WHAT YOU WILL DO:
Report how many lines of the records below include the word "cable". Give nothing but the number.

--------------------------------------------------

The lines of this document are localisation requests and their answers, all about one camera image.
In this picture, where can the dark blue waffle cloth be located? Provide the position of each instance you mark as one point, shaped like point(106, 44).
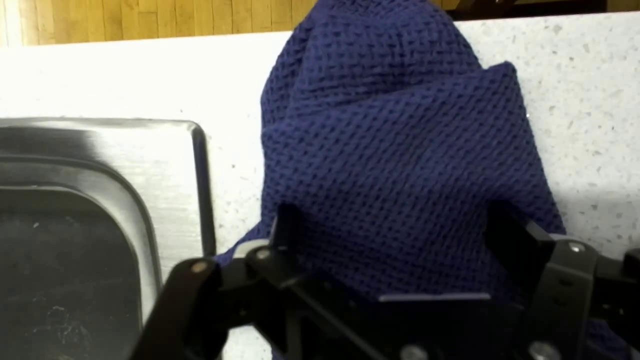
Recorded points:
point(395, 165)

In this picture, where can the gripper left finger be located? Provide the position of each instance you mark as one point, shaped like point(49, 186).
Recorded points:
point(200, 305)

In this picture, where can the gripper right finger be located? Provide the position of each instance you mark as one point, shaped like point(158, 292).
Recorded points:
point(565, 295)

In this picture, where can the stainless steel sink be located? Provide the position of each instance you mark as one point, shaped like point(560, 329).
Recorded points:
point(75, 235)

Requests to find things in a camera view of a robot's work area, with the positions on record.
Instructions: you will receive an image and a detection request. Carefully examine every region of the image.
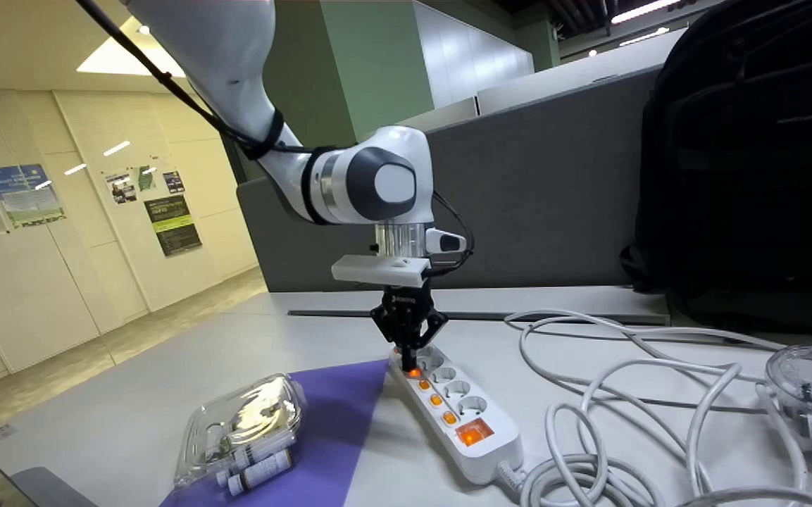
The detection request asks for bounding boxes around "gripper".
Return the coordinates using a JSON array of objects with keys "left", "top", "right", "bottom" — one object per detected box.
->
[{"left": 370, "top": 284, "right": 449, "bottom": 353}]

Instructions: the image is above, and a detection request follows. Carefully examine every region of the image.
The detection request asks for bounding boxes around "white power strip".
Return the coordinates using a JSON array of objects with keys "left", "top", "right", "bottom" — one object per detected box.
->
[{"left": 387, "top": 344, "right": 525, "bottom": 487}]

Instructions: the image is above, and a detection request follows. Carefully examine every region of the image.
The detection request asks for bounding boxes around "purple mat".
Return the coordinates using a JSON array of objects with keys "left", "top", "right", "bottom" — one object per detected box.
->
[{"left": 158, "top": 358, "right": 391, "bottom": 507}]

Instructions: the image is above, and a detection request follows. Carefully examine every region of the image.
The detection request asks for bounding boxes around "grey desk partition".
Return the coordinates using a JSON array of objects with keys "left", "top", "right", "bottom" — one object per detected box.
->
[{"left": 236, "top": 66, "right": 671, "bottom": 294}]

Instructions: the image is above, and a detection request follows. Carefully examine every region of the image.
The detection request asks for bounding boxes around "small white labelled bottle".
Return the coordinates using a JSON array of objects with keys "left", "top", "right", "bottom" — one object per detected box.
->
[
  {"left": 214, "top": 435, "right": 291, "bottom": 487},
  {"left": 226, "top": 449, "right": 294, "bottom": 497}
]

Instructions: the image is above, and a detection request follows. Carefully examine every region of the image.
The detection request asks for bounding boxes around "black poster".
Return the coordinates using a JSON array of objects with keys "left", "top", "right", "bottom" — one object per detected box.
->
[{"left": 143, "top": 194, "right": 204, "bottom": 258}]

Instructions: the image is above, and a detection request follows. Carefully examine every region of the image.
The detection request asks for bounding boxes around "row of small posters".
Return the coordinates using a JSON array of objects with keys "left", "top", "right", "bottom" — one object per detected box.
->
[{"left": 104, "top": 165, "right": 158, "bottom": 206}]

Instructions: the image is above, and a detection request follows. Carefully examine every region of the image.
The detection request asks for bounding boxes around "black backpack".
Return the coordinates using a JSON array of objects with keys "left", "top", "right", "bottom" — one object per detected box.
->
[{"left": 619, "top": 0, "right": 812, "bottom": 336}]

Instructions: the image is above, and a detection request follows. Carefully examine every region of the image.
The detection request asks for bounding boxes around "round clear plastic container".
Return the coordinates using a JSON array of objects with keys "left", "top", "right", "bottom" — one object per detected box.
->
[{"left": 764, "top": 343, "right": 812, "bottom": 453}]

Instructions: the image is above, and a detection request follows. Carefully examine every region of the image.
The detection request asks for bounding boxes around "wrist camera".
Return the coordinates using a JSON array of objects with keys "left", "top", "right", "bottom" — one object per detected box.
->
[{"left": 331, "top": 254, "right": 432, "bottom": 288}]

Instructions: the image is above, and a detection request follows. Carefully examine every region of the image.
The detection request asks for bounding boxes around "white cable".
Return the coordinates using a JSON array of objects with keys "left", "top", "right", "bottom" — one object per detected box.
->
[{"left": 496, "top": 308, "right": 812, "bottom": 507}]

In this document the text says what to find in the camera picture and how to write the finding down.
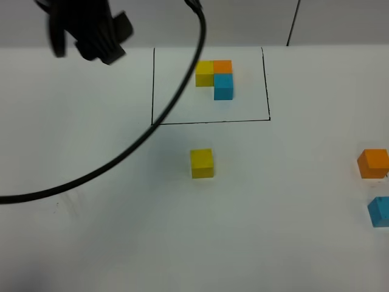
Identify blue template block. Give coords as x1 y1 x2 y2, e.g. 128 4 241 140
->
214 74 234 100

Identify black cable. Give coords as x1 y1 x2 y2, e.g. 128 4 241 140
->
0 0 208 205

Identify yellow template block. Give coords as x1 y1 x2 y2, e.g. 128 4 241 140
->
195 60 214 87

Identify orange template block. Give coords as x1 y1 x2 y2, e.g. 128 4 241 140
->
213 60 233 74

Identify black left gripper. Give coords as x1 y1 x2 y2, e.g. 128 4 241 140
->
35 0 134 65

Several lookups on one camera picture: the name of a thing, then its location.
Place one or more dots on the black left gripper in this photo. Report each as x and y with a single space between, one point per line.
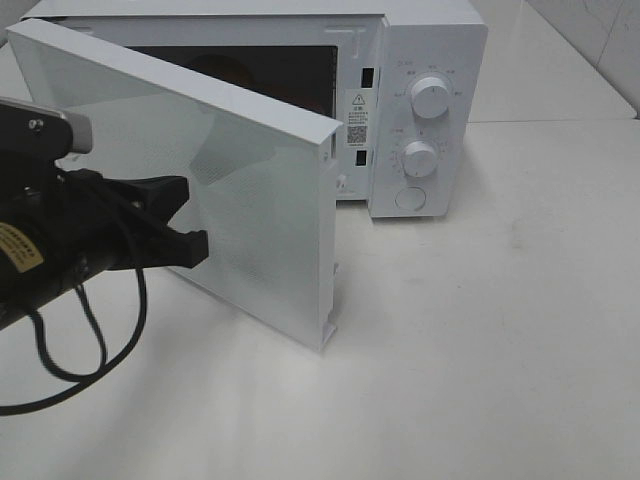
60 228

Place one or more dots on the white microwave door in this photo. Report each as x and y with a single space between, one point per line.
261 174

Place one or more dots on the round white door button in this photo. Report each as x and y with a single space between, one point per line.
411 199

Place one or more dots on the toy hamburger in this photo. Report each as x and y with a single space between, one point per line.
223 68

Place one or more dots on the white warning label sticker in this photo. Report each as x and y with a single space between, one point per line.
357 117

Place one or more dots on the lower white timer knob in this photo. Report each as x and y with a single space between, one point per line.
419 159

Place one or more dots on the white microwave oven body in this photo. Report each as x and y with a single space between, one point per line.
308 54

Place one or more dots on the upper white round knob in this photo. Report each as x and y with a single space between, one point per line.
430 96

--------------------------------------------------

WRITTEN ANSWER:
2